Biosynthesis of rotenoids. Evidence for 1,2-aryl migration and the isoflavonoid construction of rings A, C, and D in rotenone and amorphigenin

Abstract

[1-¹⁴C]-, [2-¹⁴C]-, and uniformly labelled phenylalanine have been administered by wick-feeding to Derris elliptica plants, and the resulting radioactive rotenone has been degraded to locate the label. With [1-¹⁴C]-phenylalanine 90% of the label enters the 12-position; [2-¹⁴C]phenylalanine labels the 12a-centre (91%). Uniformly labelled phenylalanine causes distribution of label between risic acid and tubaic acid, degradation products of rotenone, in the ratio 8 : 1. These findings show that, during the construction of rotenone in nature, the aromatic ring A undergoes a 1,2-shift to the 12a-position in rotenone (originally the 2-position in phenylalanine). The building process for the A, C, D-system thus follows the isoflavonoid pattern established by the work of Grisebach. An earlier suggestion which involves benzoyl migration is excluded by our results. With a different biological system, germinating seeds of Amorpha fruticosa, the biosynthesis of amorphigenin has also been shown to involve 1,2-aryl migration.

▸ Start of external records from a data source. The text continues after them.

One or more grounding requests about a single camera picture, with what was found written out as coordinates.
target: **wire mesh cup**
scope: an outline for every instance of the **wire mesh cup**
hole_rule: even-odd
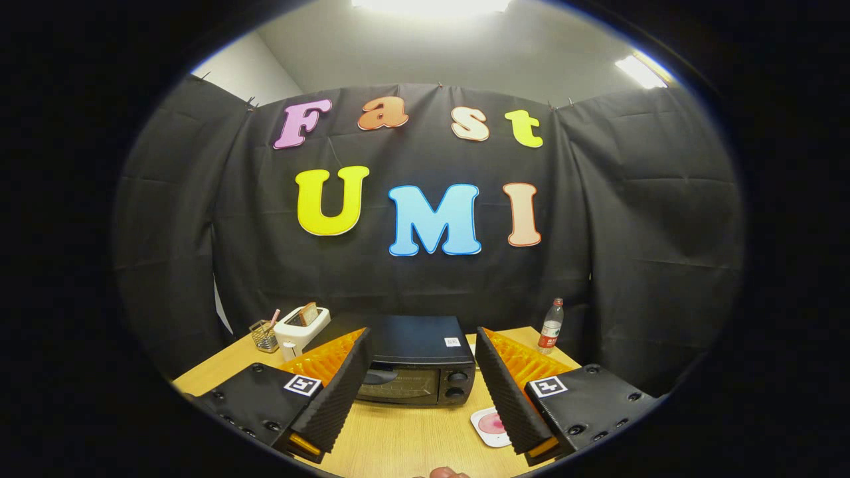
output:
[[[272,353],[280,348],[270,321],[259,321],[252,325],[249,330],[251,330],[251,338],[258,350]]]

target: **white wall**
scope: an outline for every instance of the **white wall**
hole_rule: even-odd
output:
[[[207,75],[205,80],[245,101],[254,96],[253,105],[303,94],[256,31],[219,50],[192,74]]]

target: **white toaster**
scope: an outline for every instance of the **white toaster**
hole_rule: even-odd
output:
[[[275,324],[275,337],[277,338],[277,343],[280,345],[280,352],[283,354],[285,361],[290,361],[300,356],[304,351],[304,347],[310,343],[310,340],[331,321],[331,312],[328,309],[316,307],[316,310],[319,311],[319,316],[310,325],[307,327],[296,325],[298,324],[298,312],[301,309],[303,307],[295,308]]]

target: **wooden table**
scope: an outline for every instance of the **wooden table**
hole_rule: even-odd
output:
[[[534,346],[540,337],[532,327],[500,333],[528,346]],[[474,344],[475,335],[467,335],[467,340]],[[579,367],[557,348],[550,356]],[[257,350],[251,336],[247,335],[189,370],[173,384],[183,392],[202,395],[254,362],[278,367],[283,363],[283,355]],[[470,416],[489,407],[493,407],[493,401],[480,371],[475,373],[472,393],[461,407],[409,407],[354,401],[333,452],[326,454],[320,465],[296,459],[350,478],[428,476],[432,469],[440,466],[465,472],[471,478],[498,478],[521,475],[552,462],[529,467],[525,458],[514,454],[509,445],[487,447],[475,432]]]

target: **foam letter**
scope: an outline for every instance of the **foam letter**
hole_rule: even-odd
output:
[[[513,232],[507,237],[507,243],[517,248],[539,244],[541,236],[534,225],[534,205],[531,201],[537,194],[537,188],[526,183],[510,183],[501,190],[511,198]]]
[[[322,184],[331,175],[324,169],[303,171],[295,177],[298,183],[298,223],[310,234],[339,236],[351,230],[360,219],[360,194],[363,178],[369,175],[366,166],[342,168],[337,176],[343,179],[343,210],[329,218],[321,213]]]
[[[396,128],[405,124],[410,117],[405,114],[405,101],[398,96],[384,96],[363,105],[365,113],[357,126],[360,129],[378,129],[381,126]]]
[[[490,130],[484,125],[487,117],[481,110],[458,106],[451,111],[451,130],[458,138],[471,139],[472,141],[484,141],[490,137]]]
[[[305,131],[310,132],[319,122],[318,111],[311,111],[307,116],[304,113],[310,110],[327,113],[332,106],[330,100],[319,100],[287,107],[284,110],[286,111],[286,121],[283,122],[283,129],[280,131],[281,137],[275,141],[275,149],[281,150],[301,145],[306,140],[301,135],[301,127],[303,126]]]
[[[419,252],[419,246],[413,242],[413,230],[416,230],[425,250],[432,254],[446,229],[448,238],[443,243],[444,253],[479,253],[481,243],[475,240],[473,213],[478,192],[473,185],[451,185],[434,211],[416,186],[398,186],[389,190],[389,198],[395,201],[395,243],[389,247],[389,253],[394,256],[416,255]]]
[[[513,137],[523,146],[529,148],[539,148],[543,146],[543,138],[534,136],[531,131],[532,126],[540,126],[537,118],[529,116],[526,110],[516,110],[505,113],[505,118],[511,120],[513,124]]]

In work concerned with degradation of the isoprenoid unit which forms ring E and its side-chain, 6′,7′-dihydroxy-6′,7′-dihydrorotenone and the derived nor-6′-rotenone ketone have been made. The corresponding nor-6′-ketone in (–)- and (±)-forms, has been made from tubaic acid. The (±)-form is different from an intermediate given the same structure in Shamshurin's synthesis of tubaic acid; this supports an earlier comment on the validity of the synthesis.